**YOUR ASSIGNMENT:**
Strip out all images, then restate the data verbatim.

(Dataset items)
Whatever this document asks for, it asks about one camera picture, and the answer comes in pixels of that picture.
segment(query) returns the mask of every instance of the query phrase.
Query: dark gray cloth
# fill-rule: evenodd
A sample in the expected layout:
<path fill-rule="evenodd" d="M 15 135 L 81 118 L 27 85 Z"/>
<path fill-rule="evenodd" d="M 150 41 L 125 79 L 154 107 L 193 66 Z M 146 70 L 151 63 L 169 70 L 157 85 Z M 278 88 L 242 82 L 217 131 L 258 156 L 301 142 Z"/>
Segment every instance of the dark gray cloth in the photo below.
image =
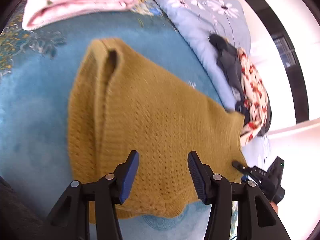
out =
<path fill-rule="evenodd" d="M 237 49 L 217 34 L 211 34 L 209 41 L 218 51 L 217 65 L 222 69 L 230 87 L 239 91 L 240 100 L 244 102 L 244 94 L 240 83 L 242 67 L 238 59 Z"/>
<path fill-rule="evenodd" d="M 244 126 L 250 122 L 250 113 L 249 110 L 244 106 L 244 103 L 241 101 L 236 102 L 236 111 L 244 115 Z"/>
<path fill-rule="evenodd" d="M 0 176 L 0 239 L 36 240 L 42 224 Z"/>
<path fill-rule="evenodd" d="M 267 121 L 266 121 L 265 133 L 269 131 L 269 128 L 271 125 L 271 119 L 272 119 L 272 111 L 271 111 L 270 99 L 269 99 L 269 95 L 268 95 Z"/>

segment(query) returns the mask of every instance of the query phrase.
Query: white flower pattern
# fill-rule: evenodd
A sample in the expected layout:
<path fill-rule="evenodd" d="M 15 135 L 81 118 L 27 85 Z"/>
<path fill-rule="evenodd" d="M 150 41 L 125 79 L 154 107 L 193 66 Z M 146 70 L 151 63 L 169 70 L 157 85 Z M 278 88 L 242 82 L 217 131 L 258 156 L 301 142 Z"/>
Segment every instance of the white flower pattern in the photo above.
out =
<path fill-rule="evenodd" d="M 238 9 L 233 8 L 231 3 L 225 4 L 223 0 L 207 0 L 206 4 L 220 15 L 226 14 L 227 16 L 235 19 L 239 16 Z"/>
<path fill-rule="evenodd" d="M 171 4 L 173 8 L 178 8 L 178 7 L 189 8 L 189 6 L 185 3 L 184 0 L 169 0 L 168 4 Z"/>
<path fill-rule="evenodd" d="M 213 14 L 211 16 L 212 16 L 213 22 L 217 23 L 218 21 L 217 21 L 216 17 Z"/>
<path fill-rule="evenodd" d="M 201 10 L 205 10 L 205 8 L 201 5 L 201 3 L 199 3 L 198 0 L 192 0 L 190 3 L 193 4 L 193 5 L 198 6 L 199 9 L 201 9 Z"/>
<path fill-rule="evenodd" d="M 199 1 L 197 0 L 189 0 L 189 1 L 192 5 L 198 6 L 199 9 L 205 10 L 204 7 L 199 3 Z M 174 8 L 178 8 L 178 7 L 189 8 L 185 0 L 169 0 L 168 4 L 171 4 L 171 6 Z"/>

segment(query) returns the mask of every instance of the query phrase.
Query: mustard yellow sweater
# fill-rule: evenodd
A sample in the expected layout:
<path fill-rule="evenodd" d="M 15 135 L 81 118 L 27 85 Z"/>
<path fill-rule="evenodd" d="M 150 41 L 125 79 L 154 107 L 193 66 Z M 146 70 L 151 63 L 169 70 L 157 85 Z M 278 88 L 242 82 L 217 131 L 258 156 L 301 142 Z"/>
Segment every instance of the mustard yellow sweater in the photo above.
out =
<path fill-rule="evenodd" d="M 241 176 L 231 161 L 245 163 L 239 147 L 243 116 L 227 113 L 120 39 L 91 43 L 68 113 L 74 179 L 96 181 L 113 172 L 131 150 L 140 153 L 131 194 L 116 207 L 119 218 L 174 217 L 197 201 L 187 165 L 191 150 L 230 181 Z"/>

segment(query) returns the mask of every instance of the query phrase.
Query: red floral fabric
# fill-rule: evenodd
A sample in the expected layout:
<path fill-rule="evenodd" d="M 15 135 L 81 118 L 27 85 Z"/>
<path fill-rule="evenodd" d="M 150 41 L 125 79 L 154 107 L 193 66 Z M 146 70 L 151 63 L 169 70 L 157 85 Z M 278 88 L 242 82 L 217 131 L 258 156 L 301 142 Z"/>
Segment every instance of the red floral fabric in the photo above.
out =
<path fill-rule="evenodd" d="M 238 49 L 242 66 L 241 87 L 244 93 L 244 106 L 249 110 L 250 121 L 242 128 L 241 146 L 250 142 L 266 124 L 268 95 L 262 79 L 244 49 Z"/>

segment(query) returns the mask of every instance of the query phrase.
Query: human hand
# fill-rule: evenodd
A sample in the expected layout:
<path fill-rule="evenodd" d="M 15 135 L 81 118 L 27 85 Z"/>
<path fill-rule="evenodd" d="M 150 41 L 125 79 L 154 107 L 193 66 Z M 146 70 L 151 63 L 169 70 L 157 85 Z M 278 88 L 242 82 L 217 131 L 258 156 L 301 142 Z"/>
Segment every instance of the human hand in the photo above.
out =
<path fill-rule="evenodd" d="M 275 212 L 278 214 L 279 207 L 277 206 L 277 204 L 274 203 L 273 201 L 271 201 L 270 204 L 273 207 L 273 209 L 275 210 Z"/>

**FINISHED TASK:**
Whatever this document asks for, it asks about one camera picture, and the answer comes in pixels of that picture.
segment(query) returns the mask of every instance of the query phrase.
Query: dark gray cloth
# fill-rule: evenodd
A sample in the expected layout:
<path fill-rule="evenodd" d="M 15 135 L 81 118 L 27 85 Z"/>
<path fill-rule="evenodd" d="M 150 41 L 125 79 L 154 107 L 193 66 Z M 146 70 L 151 63 L 169 70 L 157 85 Z M 278 88 L 242 82 L 217 131 L 258 156 L 301 142 Z"/>
Segment every instance of the dark gray cloth in the photo below.
image =
out =
<path fill-rule="evenodd" d="M 237 49 L 217 34 L 211 34 L 209 41 L 218 51 L 217 65 L 222 69 L 230 87 L 239 91 L 240 100 L 244 102 L 244 94 L 240 83 L 242 67 L 238 59 Z"/>
<path fill-rule="evenodd" d="M 244 126 L 250 122 L 250 113 L 249 110 L 244 106 L 244 103 L 241 101 L 236 102 L 236 111 L 244 115 Z"/>
<path fill-rule="evenodd" d="M 0 176 L 0 239 L 36 240 L 42 224 Z"/>
<path fill-rule="evenodd" d="M 267 121 L 266 121 L 265 133 L 269 131 L 269 128 L 271 125 L 271 119 L 272 119 L 272 111 L 271 111 L 270 99 L 269 99 L 269 95 L 268 95 Z"/>

segment(query) returns the mask of every instance of the query phrase.
Query: white flower pattern
# fill-rule: evenodd
A sample in the expected layout:
<path fill-rule="evenodd" d="M 15 135 L 81 118 L 27 85 Z"/>
<path fill-rule="evenodd" d="M 150 41 L 125 79 L 154 107 L 193 66 Z M 146 70 L 151 63 L 169 70 L 157 85 Z M 278 88 L 242 82 L 217 131 L 258 156 L 301 142 Z"/>
Segment every instance of the white flower pattern in the photo above.
out =
<path fill-rule="evenodd" d="M 238 9 L 233 8 L 231 3 L 225 4 L 223 0 L 207 0 L 206 4 L 220 15 L 226 14 L 227 16 L 235 19 L 239 16 Z"/>
<path fill-rule="evenodd" d="M 171 4 L 173 8 L 178 8 L 178 7 L 189 8 L 189 6 L 185 3 L 184 0 L 169 0 L 168 4 Z"/>
<path fill-rule="evenodd" d="M 213 14 L 211 16 L 212 16 L 213 22 L 217 23 L 218 21 L 217 21 L 216 17 Z"/>
<path fill-rule="evenodd" d="M 201 10 L 205 10 L 205 8 L 201 5 L 201 3 L 199 3 L 198 0 L 192 0 L 190 3 L 193 4 L 193 5 L 198 6 L 199 9 L 201 9 Z"/>
<path fill-rule="evenodd" d="M 199 1 L 197 0 L 189 0 L 189 1 L 192 5 L 198 6 L 199 9 L 205 10 L 204 7 L 199 3 Z M 174 8 L 178 8 L 178 7 L 189 8 L 185 0 L 169 0 L 168 4 L 171 4 L 171 6 Z"/>

segment(query) returns the mask of every instance of the query phrase.
Query: mustard yellow sweater
# fill-rule: evenodd
A sample in the expected layout:
<path fill-rule="evenodd" d="M 15 135 L 81 118 L 27 85 Z"/>
<path fill-rule="evenodd" d="M 150 41 L 125 79 L 154 107 L 193 66 Z M 146 70 L 151 63 L 169 70 L 157 85 Z M 278 88 L 242 82 L 217 131 L 258 156 L 301 142 Z"/>
Segment every instance of the mustard yellow sweater in the photo above.
out =
<path fill-rule="evenodd" d="M 241 176 L 231 161 L 245 163 L 239 147 L 243 116 L 227 113 L 120 39 L 91 43 L 68 113 L 74 179 L 96 181 L 113 172 L 131 150 L 140 153 L 131 194 L 116 207 L 119 218 L 174 217 L 197 201 L 187 165 L 191 150 L 230 181 Z"/>

segment(query) returns the mask of every instance of the query phrase.
Query: red floral fabric
# fill-rule: evenodd
A sample in the expected layout:
<path fill-rule="evenodd" d="M 15 135 L 81 118 L 27 85 Z"/>
<path fill-rule="evenodd" d="M 150 41 L 125 79 L 154 107 L 193 66 Z M 146 70 L 151 63 L 169 70 L 157 85 Z M 278 88 L 242 82 L 217 131 L 258 156 L 301 142 Z"/>
Segment every instance of the red floral fabric in the photo above.
out =
<path fill-rule="evenodd" d="M 238 49 L 242 66 L 241 87 L 244 93 L 244 106 L 249 110 L 250 121 L 242 128 L 241 146 L 250 142 L 266 124 L 268 95 L 262 79 L 244 49 Z"/>

segment(query) returns the mask of every instance of the query phrase.
Query: human hand
# fill-rule: evenodd
A sample in the expected layout:
<path fill-rule="evenodd" d="M 15 135 L 81 118 L 27 85 Z"/>
<path fill-rule="evenodd" d="M 150 41 L 125 79 L 154 107 L 193 66 Z M 146 70 L 151 63 L 169 70 L 157 85 Z M 278 88 L 242 82 L 217 131 L 258 156 L 301 142 Z"/>
Segment every instance of the human hand in the photo above.
out =
<path fill-rule="evenodd" d="M 275 212 L 278 214 L 279 207 L 277 206 L 277 204 L 274 203 L 273 201 L 271 201 L 270 204 L 273 207 L 273 209 L 275 210 Z"/>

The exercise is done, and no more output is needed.